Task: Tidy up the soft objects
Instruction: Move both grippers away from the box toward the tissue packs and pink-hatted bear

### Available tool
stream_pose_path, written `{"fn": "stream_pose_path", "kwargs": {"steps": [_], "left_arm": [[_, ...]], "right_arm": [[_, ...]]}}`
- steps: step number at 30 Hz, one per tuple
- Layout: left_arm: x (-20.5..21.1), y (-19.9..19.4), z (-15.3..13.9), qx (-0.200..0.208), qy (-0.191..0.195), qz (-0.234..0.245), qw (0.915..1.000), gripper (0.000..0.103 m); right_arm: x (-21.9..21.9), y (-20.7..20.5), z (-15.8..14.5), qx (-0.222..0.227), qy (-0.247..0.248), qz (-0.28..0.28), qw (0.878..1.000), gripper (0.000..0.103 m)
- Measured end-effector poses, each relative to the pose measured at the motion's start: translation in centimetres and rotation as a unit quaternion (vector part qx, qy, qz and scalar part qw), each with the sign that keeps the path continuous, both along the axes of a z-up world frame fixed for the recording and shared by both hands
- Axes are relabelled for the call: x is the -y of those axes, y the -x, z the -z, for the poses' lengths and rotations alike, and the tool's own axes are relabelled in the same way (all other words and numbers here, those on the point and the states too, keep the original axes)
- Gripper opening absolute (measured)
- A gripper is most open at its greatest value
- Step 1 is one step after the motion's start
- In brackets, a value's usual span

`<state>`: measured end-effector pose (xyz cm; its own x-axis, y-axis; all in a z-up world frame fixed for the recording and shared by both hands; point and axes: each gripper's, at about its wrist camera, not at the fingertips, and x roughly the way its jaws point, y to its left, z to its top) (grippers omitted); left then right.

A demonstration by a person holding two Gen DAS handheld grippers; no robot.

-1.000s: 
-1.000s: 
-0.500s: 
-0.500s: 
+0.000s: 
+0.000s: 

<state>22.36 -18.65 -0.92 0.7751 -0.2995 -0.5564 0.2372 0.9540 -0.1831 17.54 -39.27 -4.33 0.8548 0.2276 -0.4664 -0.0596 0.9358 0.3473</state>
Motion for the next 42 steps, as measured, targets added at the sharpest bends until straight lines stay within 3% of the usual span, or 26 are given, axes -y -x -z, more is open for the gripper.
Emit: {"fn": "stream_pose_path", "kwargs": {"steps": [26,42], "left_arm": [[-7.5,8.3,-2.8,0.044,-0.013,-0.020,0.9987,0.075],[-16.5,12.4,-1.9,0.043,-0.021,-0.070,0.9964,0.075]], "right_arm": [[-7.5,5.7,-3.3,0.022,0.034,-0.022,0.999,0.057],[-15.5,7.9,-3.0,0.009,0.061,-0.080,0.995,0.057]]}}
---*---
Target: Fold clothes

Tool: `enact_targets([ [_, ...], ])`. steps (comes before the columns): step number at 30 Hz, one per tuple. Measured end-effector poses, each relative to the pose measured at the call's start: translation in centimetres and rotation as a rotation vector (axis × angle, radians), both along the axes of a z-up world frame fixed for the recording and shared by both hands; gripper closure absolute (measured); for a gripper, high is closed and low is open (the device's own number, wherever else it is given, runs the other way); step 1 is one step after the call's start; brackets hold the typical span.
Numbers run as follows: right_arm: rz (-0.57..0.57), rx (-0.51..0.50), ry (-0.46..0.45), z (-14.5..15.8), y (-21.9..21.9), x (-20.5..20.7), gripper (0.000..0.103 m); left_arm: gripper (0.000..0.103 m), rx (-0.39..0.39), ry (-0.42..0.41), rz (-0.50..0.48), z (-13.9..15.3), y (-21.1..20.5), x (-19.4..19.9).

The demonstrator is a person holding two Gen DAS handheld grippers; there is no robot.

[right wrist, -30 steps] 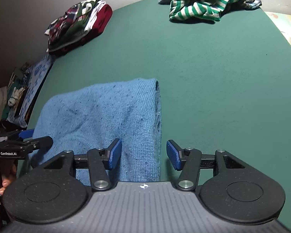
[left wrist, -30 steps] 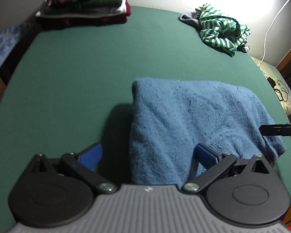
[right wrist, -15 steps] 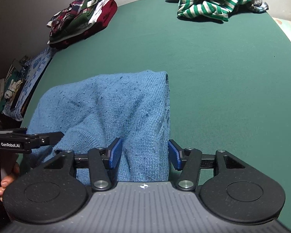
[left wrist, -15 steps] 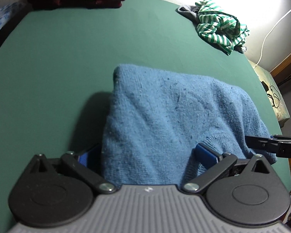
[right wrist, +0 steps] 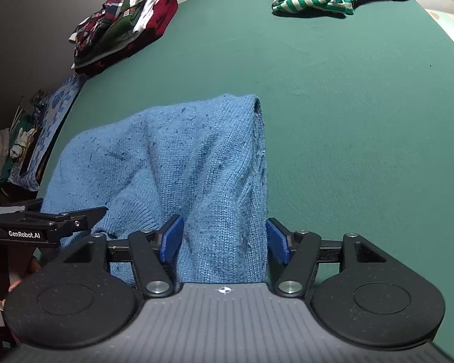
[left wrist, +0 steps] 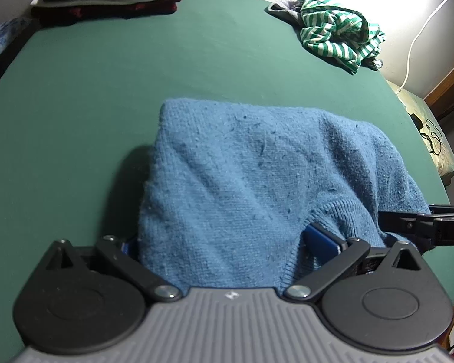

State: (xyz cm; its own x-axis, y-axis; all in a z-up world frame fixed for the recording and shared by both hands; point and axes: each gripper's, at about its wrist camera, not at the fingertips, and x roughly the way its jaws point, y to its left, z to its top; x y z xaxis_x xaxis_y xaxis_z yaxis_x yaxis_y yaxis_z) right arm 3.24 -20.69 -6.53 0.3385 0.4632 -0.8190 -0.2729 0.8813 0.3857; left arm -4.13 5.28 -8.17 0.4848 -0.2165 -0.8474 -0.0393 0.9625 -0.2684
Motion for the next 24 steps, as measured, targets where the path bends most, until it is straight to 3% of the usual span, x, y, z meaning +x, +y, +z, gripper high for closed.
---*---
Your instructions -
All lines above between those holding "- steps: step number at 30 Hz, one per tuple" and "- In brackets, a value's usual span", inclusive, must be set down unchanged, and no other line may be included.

Response below -
- steps: step number at 30 Hz, one per tuple
- Layout: left_arm: x (-20.5..21.1), y (-19.9..19.4), z (-15.3..13.9), qx (-0.200..0.208), qy (-0.191..0.195), qz (-0.234..0.245), qw (0.915..1.000), gripper (0.000..0.103 m); right_arm: x (-21.9..21.9), y (-20.7..20.5), z (-15.8..14.5), qx (-0.222..0.227), qy (-0.247..0.248), qz (-0.28..0.28), qw (0.878..1.000), gripper (0.000..0.103 m)
- Measured end-effector poses, each relative to the pose measured at the motion's start: translation in centimetres and rotation as a unit quaternion (vector part qx, qy, qz and scalar part qw), each with the sign that keeps the path continuous, both along the axes of a z-up world frame fixed for the recording and shared by both hands
- Axes are relabelled for the call: x is the -y of those axes, y the -x, z the -z, for the poses' lengths and rotations alike, and the tool's own axes are relabelled in the same way (all other words and numbers here, those on the point and the states too, keep the original axes)
- Gripper opening absolute (measured)
- A gripper is most open at its greatest value
- Step 1 is one step after the motion's start
- In brackets, a value's usual span

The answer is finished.